Contexts permits to indicate temporal or spatial aspects of a situation, to represent statements on statements, and even to name it by associating an individual to the statement as in the 1st next example. The individual identifier must not yet exist and must begin by the creator identifier (here "u"). If no individual is provided, WebKB-2 creates an individual; you will see it if the statement is printed (unless you have asked for the original text of the statement to be used when printing the statement).

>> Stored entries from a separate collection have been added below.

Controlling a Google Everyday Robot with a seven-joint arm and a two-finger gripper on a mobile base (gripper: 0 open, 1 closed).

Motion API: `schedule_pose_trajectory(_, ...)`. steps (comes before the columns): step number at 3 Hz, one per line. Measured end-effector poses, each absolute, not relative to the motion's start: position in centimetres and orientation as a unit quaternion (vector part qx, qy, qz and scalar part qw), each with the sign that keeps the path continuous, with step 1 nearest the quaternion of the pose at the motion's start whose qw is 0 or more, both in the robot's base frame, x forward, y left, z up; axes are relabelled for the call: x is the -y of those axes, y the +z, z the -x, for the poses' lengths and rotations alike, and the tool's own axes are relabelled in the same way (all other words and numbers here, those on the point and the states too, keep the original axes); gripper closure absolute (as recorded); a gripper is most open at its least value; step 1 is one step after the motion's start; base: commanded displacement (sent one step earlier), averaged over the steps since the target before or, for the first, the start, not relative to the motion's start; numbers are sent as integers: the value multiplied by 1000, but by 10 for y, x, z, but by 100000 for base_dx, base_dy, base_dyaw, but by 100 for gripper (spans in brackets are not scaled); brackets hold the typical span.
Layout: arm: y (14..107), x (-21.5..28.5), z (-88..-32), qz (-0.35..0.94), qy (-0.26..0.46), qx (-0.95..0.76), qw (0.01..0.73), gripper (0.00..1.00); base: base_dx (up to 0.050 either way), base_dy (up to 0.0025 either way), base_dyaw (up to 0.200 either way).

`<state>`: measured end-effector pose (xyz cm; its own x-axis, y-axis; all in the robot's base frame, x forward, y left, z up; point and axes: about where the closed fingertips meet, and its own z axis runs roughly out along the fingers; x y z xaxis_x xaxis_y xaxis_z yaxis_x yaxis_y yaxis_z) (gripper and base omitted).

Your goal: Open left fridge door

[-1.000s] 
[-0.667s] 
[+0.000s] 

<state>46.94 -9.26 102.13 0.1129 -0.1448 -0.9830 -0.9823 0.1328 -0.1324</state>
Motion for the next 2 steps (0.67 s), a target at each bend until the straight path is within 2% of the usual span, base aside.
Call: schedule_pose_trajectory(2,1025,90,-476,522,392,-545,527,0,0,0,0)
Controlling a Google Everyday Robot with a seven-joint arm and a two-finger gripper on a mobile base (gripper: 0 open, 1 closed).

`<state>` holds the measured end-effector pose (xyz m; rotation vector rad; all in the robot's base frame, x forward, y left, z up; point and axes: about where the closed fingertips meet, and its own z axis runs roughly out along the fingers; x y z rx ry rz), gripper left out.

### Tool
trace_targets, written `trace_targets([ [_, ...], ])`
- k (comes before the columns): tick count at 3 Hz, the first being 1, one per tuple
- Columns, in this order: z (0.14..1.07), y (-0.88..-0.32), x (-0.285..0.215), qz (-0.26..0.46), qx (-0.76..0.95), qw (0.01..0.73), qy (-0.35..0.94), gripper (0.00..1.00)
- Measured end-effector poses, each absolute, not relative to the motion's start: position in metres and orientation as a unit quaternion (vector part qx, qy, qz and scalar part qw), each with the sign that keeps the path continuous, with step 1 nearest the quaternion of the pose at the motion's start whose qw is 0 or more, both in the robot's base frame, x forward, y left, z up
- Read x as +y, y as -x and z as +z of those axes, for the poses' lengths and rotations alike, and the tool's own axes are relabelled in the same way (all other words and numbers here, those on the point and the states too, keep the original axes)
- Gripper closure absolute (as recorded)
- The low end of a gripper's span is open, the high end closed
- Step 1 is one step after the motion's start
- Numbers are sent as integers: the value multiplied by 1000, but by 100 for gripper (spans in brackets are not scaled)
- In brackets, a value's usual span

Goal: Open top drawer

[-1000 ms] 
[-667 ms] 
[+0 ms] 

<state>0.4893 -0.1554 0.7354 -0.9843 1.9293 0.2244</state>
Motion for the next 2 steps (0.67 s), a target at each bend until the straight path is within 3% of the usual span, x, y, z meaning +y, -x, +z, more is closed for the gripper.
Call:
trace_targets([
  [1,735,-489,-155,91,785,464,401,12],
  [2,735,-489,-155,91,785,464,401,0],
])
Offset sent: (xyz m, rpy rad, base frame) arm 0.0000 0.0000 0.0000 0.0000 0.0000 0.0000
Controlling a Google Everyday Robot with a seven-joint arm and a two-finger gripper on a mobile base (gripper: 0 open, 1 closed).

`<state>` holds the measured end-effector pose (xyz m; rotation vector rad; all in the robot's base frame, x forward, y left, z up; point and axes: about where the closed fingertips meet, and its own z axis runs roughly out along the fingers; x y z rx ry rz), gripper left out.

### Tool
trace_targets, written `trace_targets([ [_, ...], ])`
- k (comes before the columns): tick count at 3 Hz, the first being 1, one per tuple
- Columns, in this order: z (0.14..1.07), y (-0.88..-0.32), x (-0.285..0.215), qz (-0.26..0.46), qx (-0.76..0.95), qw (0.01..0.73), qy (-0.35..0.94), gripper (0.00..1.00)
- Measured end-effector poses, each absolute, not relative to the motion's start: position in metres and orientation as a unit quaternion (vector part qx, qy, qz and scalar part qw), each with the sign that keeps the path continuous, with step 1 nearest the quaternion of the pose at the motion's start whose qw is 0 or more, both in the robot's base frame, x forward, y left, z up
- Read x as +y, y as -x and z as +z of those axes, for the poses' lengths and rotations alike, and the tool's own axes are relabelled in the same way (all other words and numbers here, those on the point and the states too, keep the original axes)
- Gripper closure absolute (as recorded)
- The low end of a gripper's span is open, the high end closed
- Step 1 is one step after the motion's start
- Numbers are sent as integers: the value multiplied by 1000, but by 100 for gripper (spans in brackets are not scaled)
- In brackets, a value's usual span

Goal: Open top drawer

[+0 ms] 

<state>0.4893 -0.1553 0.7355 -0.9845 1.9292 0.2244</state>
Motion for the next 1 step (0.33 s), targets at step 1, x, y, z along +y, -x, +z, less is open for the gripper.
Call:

//E:  Mary does not own a car.
//FE: !`u#Mary is owner of a #car'.
     [u#MaryHasNoCar ![u#Mary, owner of: a #car]];

//E:  Joe believes that Mary now likes him (in 1999) and that before she did not.
//FE: u#Joe is believer of `*s `u#Mary is liking u#Joe time 1999'
//    and is believer of `!`*s' before_time 1999'.
     [u#Joe, believer of: [*s [u#Mary, agent of: (a liking, object: u#Joe)], time: 1999],
          believer of: [![*s], before_time: 1999] ];

3.1.3 Statements with collections

//E:  u#Mary, u#Joe and another man collectively authored a resolution.
//FE: Together *these_persons {u#Mary,u#Joe,an #adult_man} are author of a #resolution.
     [together *these_persons {u#Mary,u#Joe,an #adult_man}, author of: a #resolution];

//E:  These persons are each author of a resolution.
//FE: *these_persons are author of a #resolution.
     [*these_persons (^each of them^), author of: a #resolution];

//E:  u#Joe ran between 14 min and 15 min.
//FE: u#Joe is agent of some #running with duration 14 to 15 min.
     [u#Joe, agent of: (some #running, time: 14 to 15 min)];

//E:  u#Joe ran between 14hrs and 15hrs (2pm to 3pm).
//FE: u#Joe is agent of some #running with time from 14:00 to 15:00.
     [u#Joe, agent of: (some #running, time: from 14:00 to 15:00)];

3.1.4 Universal statements

//E:  Every person that can write, can read.
//FE: Every [#person that can be agent of a #writing] can be agent of a #reading.
     [every (#person, can be agent of: a #writing), can be agent of: a #reading];

//E:  At least 2 % of persons like most of cats.
//FE: At least 2 % of #person are liking most of #cat.
     [at least 2 % of #person, agent of: (a liking, object: most of #cat)];

3.2 Removing statements

To remove a statement, you need to have created it and to know the identifier of the individual that represents the statement (cf. Section 3.1.2).

delGraph u#MaryHasNoCar;

The command delGraphs is not yet implemented. It will permit you to remove all your statements from the KB.

3.3 Searching and comparing statements

As for categories, statement comparison within test expressions is not yet implemented.

Statements may be searched via the commands spec and ?.